[PROBLEM STATEMENT]
Quote exactly, and only, the lines of the material below from the line with "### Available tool" through the line with "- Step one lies".

[AVAILABLE RECORDS]
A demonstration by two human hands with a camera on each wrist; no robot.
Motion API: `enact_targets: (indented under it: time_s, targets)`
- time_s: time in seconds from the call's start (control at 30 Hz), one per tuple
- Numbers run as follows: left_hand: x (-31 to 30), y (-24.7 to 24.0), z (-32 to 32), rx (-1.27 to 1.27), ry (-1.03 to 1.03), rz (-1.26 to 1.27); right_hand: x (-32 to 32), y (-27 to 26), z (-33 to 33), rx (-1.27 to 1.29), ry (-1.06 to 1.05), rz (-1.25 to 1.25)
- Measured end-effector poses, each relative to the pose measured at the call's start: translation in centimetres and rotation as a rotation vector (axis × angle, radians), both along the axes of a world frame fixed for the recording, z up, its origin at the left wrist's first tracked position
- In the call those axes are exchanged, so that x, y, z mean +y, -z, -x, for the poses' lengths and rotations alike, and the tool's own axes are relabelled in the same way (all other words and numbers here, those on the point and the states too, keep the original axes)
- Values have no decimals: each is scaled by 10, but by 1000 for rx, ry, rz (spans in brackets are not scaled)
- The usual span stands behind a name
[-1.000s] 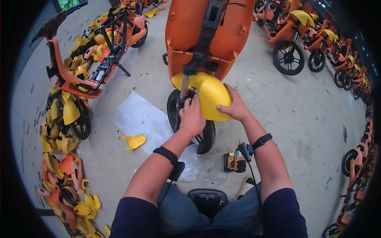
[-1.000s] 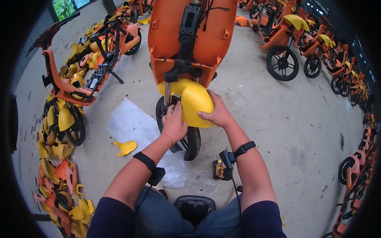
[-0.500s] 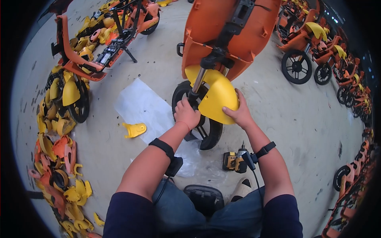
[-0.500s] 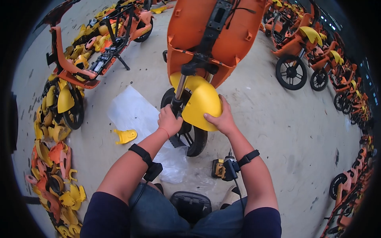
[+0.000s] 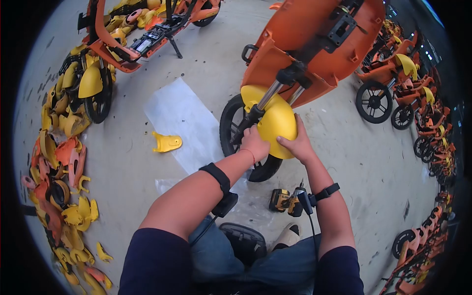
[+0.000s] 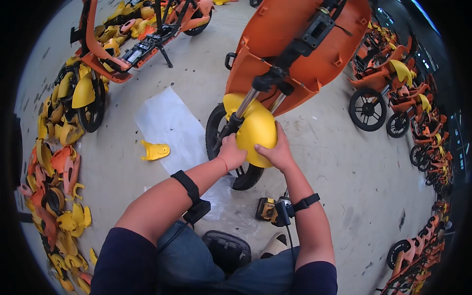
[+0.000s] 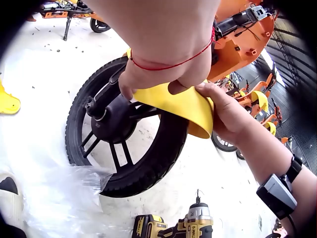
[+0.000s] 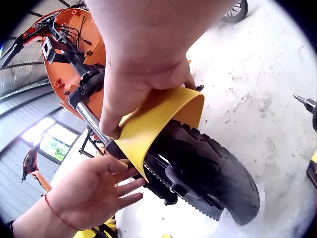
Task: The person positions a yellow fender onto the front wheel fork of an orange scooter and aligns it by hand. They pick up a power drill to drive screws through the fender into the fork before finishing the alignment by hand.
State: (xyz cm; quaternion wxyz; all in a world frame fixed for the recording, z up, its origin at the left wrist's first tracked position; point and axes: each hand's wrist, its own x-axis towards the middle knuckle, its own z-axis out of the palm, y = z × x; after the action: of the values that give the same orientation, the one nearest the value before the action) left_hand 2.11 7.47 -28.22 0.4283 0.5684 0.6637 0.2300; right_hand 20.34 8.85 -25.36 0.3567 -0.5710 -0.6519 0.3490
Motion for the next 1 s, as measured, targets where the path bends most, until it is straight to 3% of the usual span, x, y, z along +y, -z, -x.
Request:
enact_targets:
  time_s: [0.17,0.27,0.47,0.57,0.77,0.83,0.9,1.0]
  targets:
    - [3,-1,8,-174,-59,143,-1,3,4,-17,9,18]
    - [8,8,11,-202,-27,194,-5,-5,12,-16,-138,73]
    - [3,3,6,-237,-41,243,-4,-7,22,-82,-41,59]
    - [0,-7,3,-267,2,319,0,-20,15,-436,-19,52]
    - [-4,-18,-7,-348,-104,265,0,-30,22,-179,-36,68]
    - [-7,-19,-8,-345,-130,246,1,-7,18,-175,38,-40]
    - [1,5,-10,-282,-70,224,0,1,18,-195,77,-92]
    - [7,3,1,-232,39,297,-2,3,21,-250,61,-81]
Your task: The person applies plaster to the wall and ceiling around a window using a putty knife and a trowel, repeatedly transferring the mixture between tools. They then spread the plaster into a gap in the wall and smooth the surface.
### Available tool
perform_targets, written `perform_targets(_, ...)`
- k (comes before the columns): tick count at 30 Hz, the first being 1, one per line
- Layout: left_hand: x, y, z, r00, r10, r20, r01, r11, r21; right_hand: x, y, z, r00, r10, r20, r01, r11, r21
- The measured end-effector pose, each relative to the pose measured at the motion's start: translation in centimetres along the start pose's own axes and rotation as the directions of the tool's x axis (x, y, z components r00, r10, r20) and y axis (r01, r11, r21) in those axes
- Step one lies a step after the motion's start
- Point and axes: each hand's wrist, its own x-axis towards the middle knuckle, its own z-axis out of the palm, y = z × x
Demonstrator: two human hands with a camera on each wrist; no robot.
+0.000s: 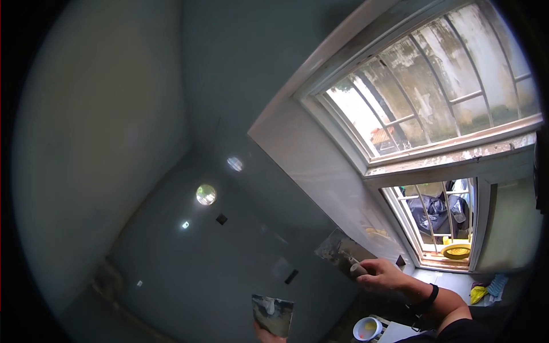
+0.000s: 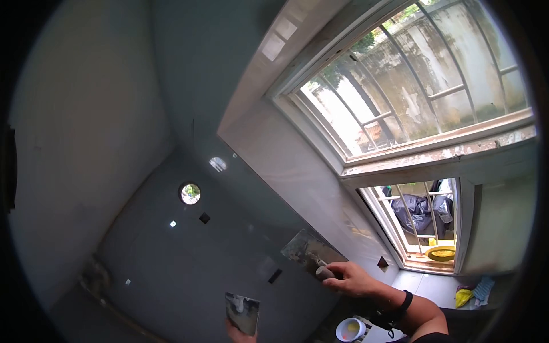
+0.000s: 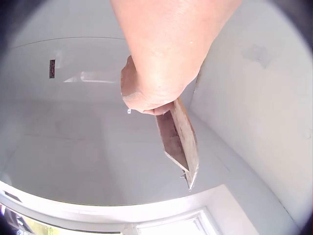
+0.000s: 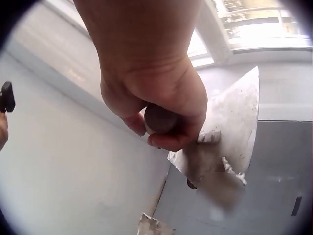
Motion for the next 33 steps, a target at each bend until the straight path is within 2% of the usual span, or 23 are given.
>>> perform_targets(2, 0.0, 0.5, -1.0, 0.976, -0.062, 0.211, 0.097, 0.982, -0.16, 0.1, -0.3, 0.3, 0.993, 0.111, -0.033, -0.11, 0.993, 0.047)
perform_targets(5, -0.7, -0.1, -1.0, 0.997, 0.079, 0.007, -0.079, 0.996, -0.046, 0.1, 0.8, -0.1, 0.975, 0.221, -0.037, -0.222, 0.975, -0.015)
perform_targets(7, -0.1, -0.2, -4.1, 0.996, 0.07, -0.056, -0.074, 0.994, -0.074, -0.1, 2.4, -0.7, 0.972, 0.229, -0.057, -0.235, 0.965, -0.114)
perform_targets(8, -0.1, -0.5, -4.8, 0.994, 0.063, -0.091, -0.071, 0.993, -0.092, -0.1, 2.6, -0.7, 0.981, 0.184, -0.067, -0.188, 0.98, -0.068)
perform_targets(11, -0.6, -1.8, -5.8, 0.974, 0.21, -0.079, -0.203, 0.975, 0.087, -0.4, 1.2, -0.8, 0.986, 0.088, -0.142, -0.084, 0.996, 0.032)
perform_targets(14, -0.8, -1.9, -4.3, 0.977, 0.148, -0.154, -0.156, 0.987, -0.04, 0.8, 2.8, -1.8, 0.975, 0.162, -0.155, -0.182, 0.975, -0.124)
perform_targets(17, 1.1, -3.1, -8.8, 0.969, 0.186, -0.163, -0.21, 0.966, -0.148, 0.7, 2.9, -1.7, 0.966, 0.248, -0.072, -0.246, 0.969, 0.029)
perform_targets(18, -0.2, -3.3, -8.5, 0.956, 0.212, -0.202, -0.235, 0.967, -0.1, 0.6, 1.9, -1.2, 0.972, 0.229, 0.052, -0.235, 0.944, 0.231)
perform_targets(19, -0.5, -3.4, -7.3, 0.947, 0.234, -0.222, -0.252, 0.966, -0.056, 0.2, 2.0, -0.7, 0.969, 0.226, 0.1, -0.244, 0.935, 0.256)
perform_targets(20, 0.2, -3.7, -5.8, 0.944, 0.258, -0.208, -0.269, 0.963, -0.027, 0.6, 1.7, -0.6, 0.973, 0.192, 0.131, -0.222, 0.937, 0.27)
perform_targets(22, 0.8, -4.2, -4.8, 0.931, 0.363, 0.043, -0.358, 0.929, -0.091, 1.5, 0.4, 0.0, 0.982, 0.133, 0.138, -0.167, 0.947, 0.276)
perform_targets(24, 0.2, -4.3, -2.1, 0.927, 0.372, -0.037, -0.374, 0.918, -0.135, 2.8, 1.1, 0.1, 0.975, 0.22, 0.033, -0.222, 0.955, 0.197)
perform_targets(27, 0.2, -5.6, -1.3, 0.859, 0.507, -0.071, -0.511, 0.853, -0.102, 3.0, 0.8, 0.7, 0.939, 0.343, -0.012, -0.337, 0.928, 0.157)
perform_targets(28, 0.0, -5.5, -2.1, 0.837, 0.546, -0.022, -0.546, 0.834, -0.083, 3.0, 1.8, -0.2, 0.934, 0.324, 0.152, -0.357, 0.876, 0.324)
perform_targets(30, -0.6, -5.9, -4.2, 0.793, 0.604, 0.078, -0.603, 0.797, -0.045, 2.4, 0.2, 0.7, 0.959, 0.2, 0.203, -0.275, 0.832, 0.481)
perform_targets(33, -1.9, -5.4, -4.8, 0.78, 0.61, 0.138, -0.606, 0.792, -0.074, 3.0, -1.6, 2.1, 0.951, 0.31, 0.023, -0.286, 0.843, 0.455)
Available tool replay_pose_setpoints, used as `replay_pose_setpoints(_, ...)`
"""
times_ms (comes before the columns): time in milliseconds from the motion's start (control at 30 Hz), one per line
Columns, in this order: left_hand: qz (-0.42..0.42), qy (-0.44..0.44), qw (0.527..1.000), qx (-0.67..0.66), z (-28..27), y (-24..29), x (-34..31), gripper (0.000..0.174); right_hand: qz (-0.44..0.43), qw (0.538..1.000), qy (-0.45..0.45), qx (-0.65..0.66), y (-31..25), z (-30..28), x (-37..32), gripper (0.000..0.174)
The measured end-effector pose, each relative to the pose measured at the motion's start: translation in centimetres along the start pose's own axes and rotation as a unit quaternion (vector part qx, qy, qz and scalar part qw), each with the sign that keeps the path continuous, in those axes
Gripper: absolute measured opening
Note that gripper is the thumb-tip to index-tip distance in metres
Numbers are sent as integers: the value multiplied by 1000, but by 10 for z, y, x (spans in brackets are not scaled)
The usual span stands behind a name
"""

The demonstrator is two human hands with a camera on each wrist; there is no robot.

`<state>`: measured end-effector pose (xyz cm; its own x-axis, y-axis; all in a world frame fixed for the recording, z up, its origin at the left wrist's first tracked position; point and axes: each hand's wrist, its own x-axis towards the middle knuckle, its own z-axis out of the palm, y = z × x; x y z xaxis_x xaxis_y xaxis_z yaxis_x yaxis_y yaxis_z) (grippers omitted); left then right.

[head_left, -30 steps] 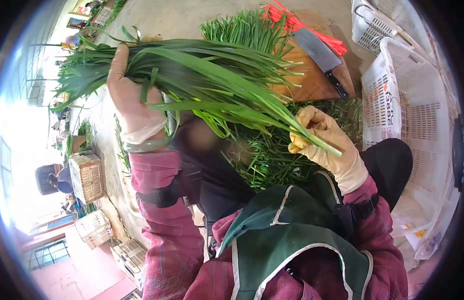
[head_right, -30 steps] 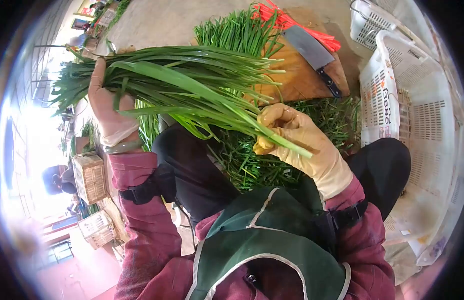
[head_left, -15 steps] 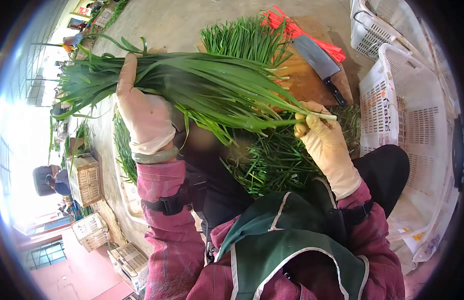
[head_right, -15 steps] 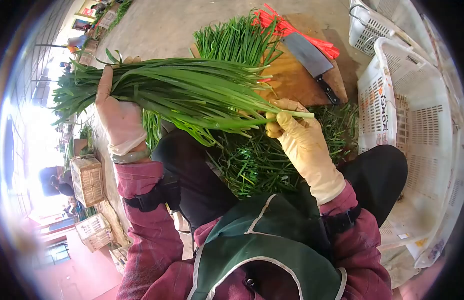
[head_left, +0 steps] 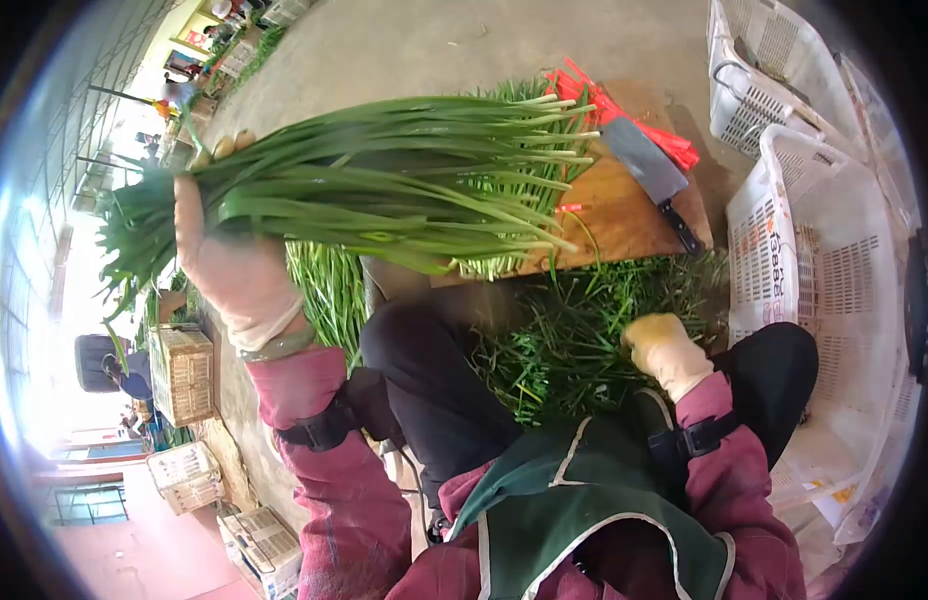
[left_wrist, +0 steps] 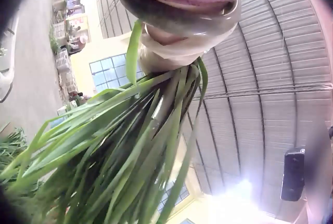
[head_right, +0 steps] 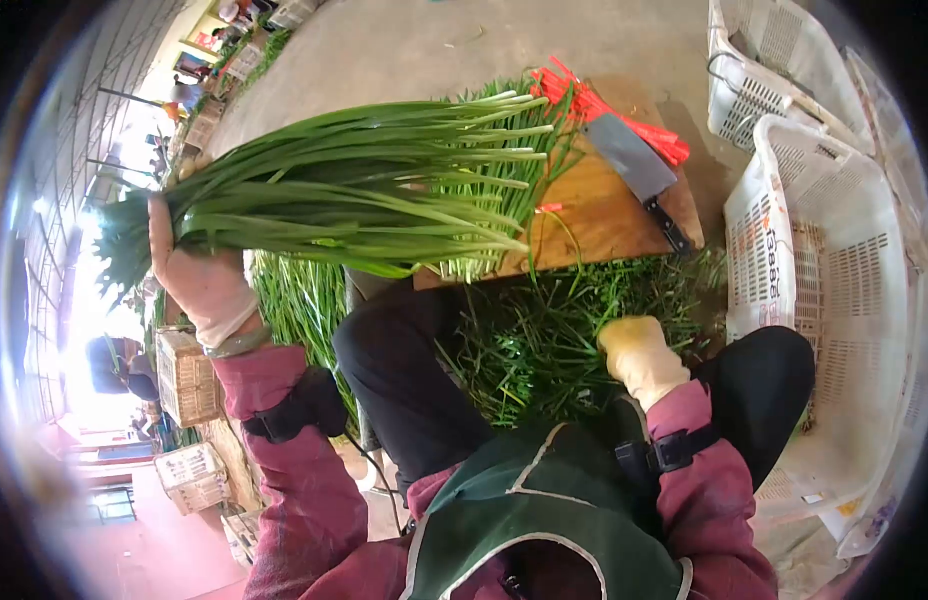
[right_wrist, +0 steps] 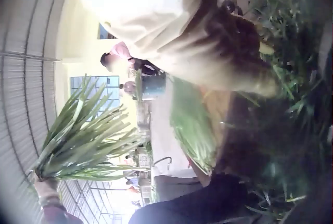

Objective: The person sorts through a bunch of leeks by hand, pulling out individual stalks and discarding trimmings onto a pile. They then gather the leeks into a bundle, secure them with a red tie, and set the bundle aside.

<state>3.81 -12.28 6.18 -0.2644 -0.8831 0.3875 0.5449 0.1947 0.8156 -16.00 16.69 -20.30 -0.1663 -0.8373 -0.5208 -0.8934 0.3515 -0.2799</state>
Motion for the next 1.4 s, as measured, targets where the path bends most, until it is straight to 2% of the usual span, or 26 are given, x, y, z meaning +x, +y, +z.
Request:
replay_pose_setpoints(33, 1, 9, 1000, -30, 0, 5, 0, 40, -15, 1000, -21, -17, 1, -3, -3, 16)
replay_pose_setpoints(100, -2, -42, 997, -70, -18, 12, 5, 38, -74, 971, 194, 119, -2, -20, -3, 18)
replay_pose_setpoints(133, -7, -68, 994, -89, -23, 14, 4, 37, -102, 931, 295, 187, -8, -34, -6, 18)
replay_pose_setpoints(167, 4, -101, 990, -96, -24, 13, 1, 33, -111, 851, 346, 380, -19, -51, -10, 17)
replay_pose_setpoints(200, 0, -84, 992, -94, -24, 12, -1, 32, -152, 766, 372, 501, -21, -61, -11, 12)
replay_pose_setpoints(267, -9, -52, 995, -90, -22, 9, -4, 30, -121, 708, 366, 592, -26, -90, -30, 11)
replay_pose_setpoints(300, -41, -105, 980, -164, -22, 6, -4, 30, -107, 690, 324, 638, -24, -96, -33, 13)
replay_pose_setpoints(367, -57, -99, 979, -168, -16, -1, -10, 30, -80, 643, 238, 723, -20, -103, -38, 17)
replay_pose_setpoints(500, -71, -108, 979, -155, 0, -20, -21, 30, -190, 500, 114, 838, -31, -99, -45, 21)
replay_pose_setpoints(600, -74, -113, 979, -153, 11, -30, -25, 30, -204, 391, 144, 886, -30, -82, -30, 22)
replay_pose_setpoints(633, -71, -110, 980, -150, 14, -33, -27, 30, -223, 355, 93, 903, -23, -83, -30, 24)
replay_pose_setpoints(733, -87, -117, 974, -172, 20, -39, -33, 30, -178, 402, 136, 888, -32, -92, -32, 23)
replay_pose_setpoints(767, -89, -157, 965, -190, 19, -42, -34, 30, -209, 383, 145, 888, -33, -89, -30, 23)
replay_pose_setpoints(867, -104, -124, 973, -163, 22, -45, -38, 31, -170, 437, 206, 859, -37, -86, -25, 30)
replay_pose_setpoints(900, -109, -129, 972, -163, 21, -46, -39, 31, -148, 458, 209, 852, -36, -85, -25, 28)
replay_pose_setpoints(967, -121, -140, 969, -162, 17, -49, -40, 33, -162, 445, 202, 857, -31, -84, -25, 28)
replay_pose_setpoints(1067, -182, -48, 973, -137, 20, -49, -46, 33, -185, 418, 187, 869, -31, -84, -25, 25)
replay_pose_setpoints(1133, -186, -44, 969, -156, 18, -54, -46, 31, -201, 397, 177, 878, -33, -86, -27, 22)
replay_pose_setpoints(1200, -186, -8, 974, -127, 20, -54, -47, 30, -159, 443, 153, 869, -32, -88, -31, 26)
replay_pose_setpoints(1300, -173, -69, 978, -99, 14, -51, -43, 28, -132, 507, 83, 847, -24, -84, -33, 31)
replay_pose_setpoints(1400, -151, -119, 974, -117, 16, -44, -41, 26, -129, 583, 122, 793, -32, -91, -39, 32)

[RESPONSE]
### Available tool
perform_targets, written `perform_targets(_, ...)`
- k (comes before the columns): tick count at 30 Hz, the first being 1, one per line
- Layout: left_hand: x, y, z, r00, r10, r20, r01, r11, r21; right_hand: x, y, z, r00, r10, r20, r01, r11, r21
- The measured end-effector pose, each relative to the pose measured at the motion's start: translation in centimetres along the start pose's own axes and rotation as the directions of the tool's x axis (x, y, z components r00, r10, r20) and y axis (r01, r11, r21) in those axes
- Step one lies a step after the motion's start

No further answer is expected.